While it came as a surprise Sean aspired to be president, it was no revelation Mags was his vice presidential pick. Separately, the two possessed the talent and power to accomplish anything they set their minds to. Together, The Formidable Two, as they had been dubbed by the press, packed an unbeatable punch. Before the election campaign had even started, their opponents admitted their own victory would not come easily, if at all.
Only one factor bothered the American public: the personal relationship between Sean and Mags. Not everyone was keen on the idea of a presidential candidate and his VP running mate potentially marrying. “Conflict of interest,” the opposition protested publicly and frequently, for most assumed the lifelong friends and reported sweethearts would marry one day. Neither refuted the rumors, so they persisted for years—until last month’s press conference, when both had dropped mind-blowing bombshells.
In a secret ceremony, Mags had married billionaire Gaspar Cruz. At the time of her “bolt from the blue,” as the press called it, she and hubby had been married more than six months. But Mags’s revelation paled in comparison with Sean’s shocker: a public proclamation of his sexuality. The majority of his constituents thought the decision to come out was political suicide, but they were wrong. Instead, he clinched the majority of the gay and lesbian vote and won over those who trended liberal, and because of his exemplary track record as senator and then governor, most conservatives chose to overlook his orientation in favor of his ability to bring about real change in government—a talent already proven at the state level.

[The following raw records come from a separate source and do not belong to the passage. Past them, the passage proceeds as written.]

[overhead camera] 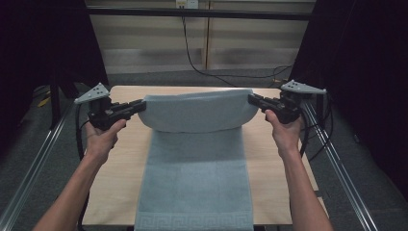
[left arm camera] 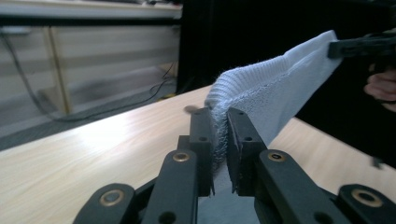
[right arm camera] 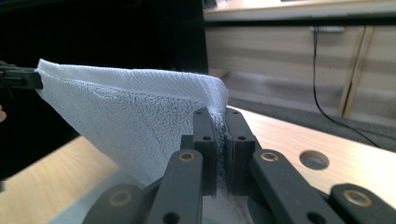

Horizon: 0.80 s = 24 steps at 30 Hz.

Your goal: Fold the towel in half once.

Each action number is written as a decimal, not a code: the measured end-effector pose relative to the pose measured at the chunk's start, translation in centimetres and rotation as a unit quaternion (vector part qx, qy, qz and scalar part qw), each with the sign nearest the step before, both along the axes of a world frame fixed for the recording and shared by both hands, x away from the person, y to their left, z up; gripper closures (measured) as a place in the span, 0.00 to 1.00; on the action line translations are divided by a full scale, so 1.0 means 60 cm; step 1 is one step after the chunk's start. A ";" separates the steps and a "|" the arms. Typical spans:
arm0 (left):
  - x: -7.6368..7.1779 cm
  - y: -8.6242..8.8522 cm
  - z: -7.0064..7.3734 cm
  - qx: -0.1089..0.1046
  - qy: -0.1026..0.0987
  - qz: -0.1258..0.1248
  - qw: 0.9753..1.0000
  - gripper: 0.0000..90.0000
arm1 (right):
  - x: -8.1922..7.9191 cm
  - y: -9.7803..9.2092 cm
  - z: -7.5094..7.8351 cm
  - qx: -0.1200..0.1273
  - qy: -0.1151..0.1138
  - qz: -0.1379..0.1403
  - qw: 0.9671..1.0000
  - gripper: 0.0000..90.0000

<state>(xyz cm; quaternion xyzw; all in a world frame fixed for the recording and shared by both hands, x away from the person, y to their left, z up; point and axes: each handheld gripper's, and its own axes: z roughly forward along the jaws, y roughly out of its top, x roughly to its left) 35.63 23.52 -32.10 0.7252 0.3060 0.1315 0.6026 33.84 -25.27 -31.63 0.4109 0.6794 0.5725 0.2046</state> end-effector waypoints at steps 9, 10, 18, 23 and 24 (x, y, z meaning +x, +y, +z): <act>-0.067 0.015 0.037 -0.013 -0.027 -0.012 0.999 0.91 | -0.076 0.001 0.034 -0.003 -0.023 0.026 0.999 0.95; -0.080 0.019 0.031 -0.020 -0.036 -0.010 0.999 0.91 | -0.097 -0.001 0.028 0.012 -0.017 0.044 0.999 0.95; -0.138 0.034 -0.086 -0.032 0.033 -0.028 0.999 0.91 | -0.178 0.000 -0.071 -0.001 0.039 0.070 0.997 0.95; -0.161 0.036 -0.175 -0.006 0.098 -0.040 0.994 0.91 | -0.206 0.003 -0.143 -0.006 0.085 0.077 0.993 0.95; -0.165 0.038 -0.187 0.002 0.105 -0.043 0.994 0.91 | -0.211 0.003 -0.156 -0.006 0.091 0.082 0.992 0.95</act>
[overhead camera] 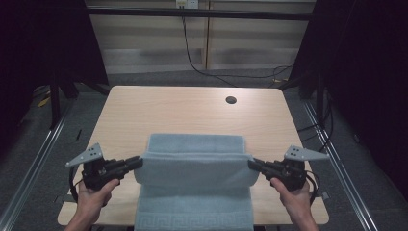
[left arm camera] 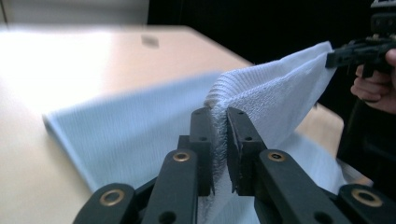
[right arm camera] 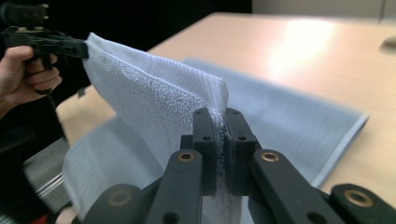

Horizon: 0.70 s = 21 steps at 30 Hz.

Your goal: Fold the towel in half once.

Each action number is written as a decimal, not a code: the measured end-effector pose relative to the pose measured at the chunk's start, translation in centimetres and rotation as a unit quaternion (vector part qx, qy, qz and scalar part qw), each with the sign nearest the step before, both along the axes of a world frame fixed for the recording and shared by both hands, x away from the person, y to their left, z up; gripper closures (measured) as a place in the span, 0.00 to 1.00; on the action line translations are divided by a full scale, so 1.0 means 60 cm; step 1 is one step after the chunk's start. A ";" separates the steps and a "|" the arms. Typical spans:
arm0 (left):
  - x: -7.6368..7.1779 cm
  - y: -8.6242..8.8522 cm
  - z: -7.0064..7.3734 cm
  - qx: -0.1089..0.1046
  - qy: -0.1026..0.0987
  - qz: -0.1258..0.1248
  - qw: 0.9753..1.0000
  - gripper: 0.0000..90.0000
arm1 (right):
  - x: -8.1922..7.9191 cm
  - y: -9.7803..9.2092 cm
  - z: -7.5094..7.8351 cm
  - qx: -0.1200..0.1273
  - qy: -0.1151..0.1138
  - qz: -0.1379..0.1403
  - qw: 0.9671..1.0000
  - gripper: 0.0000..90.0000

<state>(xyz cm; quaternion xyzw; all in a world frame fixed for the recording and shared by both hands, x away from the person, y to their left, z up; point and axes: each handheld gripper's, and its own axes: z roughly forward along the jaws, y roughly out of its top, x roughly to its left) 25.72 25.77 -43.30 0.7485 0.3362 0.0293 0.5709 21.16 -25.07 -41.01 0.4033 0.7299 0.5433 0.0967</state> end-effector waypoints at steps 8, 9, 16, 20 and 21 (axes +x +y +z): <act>-0.061 0.011 -0.064 0.034 0.029 -0.040 0.998 0.88 | -0.054 0.005 -0.060 -0.015 0.038 0.026 0.999 0.89; -0.069 0.012 -0.069 0.036 0.033 -0.044 0.998 0.88 | -0.064 0.005 -0.065 -0.012 0.044 0.029 0.999 0.88; -0.088 0.024 -0.054 -0.002 0.024 -0.062 0.998 0.79 | -0.113 -0.006 -0.070 0.010 0.045 0.040 0.998 0.71; -0.055 0.017 -0.046 0.003 0.012 -0.048 0.999 0.76 | -0.095 -0.007 -0.068 0.002 0.051 0.032 0.998 0.69; -0.040 0.012 -0.049 0.016 0.019 -0.049 0.999 0.75 | -0.087 -0.002 -0.071 -0.002 0.057 0.034 0.998 0.69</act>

The mudroom door opened and shut, cutting into Darcy’s thoughts. Charlene strolled into the kitchen with Bullet. The giant schnauzer frogged out on the tiled floor while her sister washed a handful of herbs picked fresh from their garden. Charlene looked relaxed in floral yoga pants, a pink sweatshirt, and pink flip-flops. She wore her long brown hair swept into a ponytail, and a pink headband kept the loose strands away from her oval face. Today her fingernails and toenails sparkled with pink polish.
Darcy inspected her own fingernails, next her toes. Maybe she should take a cue from Charlene and invest in a manicure and pedicure. Or a trip to the salon for highlights. She glanced at her sister. No, one high-maintenance person in the family was enough.
Charlene lowered her sunglasses and leveled her hazel eyes at Darcy. “You aren’t reading about that campaign again, are you?”
Darcy folded the newspaper. “I am.”
Charlene opened the refrigerator door and began setting items on the countertop in preparation for the brunch she promised to fix while on spring break from Stanford. “I’ve never seen you so absorbed in an election. Sean should hire you as his campaign manager. Do you think he stands a chance? Being gay, that is.”
Often her sister took the opposing view simply to create conflict or to get a rise out of Darcy, but today she refused to bite. “Why not? We’ve had a black president and a Catholic president, so why not a gay president with a Hispanic VP? What I care about is his ability and whether he has the intestinal fortitude and bipartisan support to do the job he pledged to do.”
“He’s certainly made a great governor.”
“Yes, he has. By the way, thanks for fixing brunch . . . on your first day of vacation.”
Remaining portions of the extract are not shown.